Valneva tient son calendrier. Mercredi 21 avril, le laboratoire franco-autrichien a annoncé le lancement d’un essai clinique de phase 3 pour son candidat vaccin contre le Covid-19. Un jour plus tôt, l’entreprise défrayait la chronique en décidant de négocier la vente de son vaccin directement avec les États plutôt qu’avec la Commission européenne.
Se comparer à AstraZeneca
Début avril, Valneva rapportait des résultats prometteurs pour les phases 1 et 2 de tests sur son vaccin VLA2001. La biotech basée à Saint-Herblain (Loire-Atlantique) se distingue par la technologie qu’elle utilise. En Europe, elle représente le seul laboratoire à développer un vaccin inactivé. « VLA2001 ne devrait nécessiter qu’une chaîne du froid standard (2 à 8 degrés Celsius) », précise l’entreprise. Une caractéristique qui permet de simplifier les diverses étapes logistiques.
« Nous pensons que VLA2001 a un rôle important à jouer, y compris pour une vaccination de rappel ou pour d’autres modifications du vaccin visant à s’attaquer aux variants », estime dans un communiqué Thomas Lingelbach, président du directoire de Valneva.

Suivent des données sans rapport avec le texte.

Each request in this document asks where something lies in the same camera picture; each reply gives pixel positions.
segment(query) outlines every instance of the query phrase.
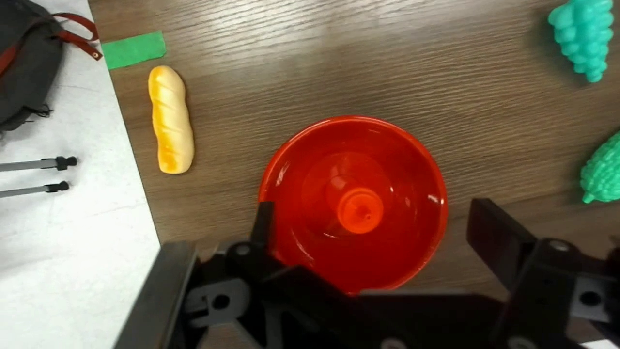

L’essai clinique de phase 3 va être mené sur environ 25 sites au Royaume-Uni avec quelque 4 000 volontaires. Le test consistera à comparer le vaccin VLA2001 de Valneva au vaccin Vaxzevria d’AstraZeneca qui a déjà reçu une autorisation conditionnelle de mise sur le marché. Les doses de VLA2001 seront administrées à 28 jours d’intervalle, chez des participants de 18 ans et plus.
Le Royaume-Uni se positionne contrairement à l'Europe
« Sous réserve de résultats de phase 3 positifs, Valneva prévoit de soumettre des demandes d’autorisation de mise sur le marché au cours de l’automne 2021 », précise le laboratoire franco-autrichien qui fabrique son vaccin à Livingstone (Écosse). Le Royaume-Uni a déjà commandé 100 millions de doses tandis que les négociations avec la Commission européenne restent au point mort. Un décalage qui a accentué les critiques sur les lenteurs de la stratégie vaccinale européenne.
Lassé du manque de progrès dans les négociations avec l’Union européenne, Valneva a décidé de privilégier des discussions bilatérales, pays par pays. Une piste qui pourrait intéresser la France à l’avenir comme l'a révélé L'Usine Nouvelle.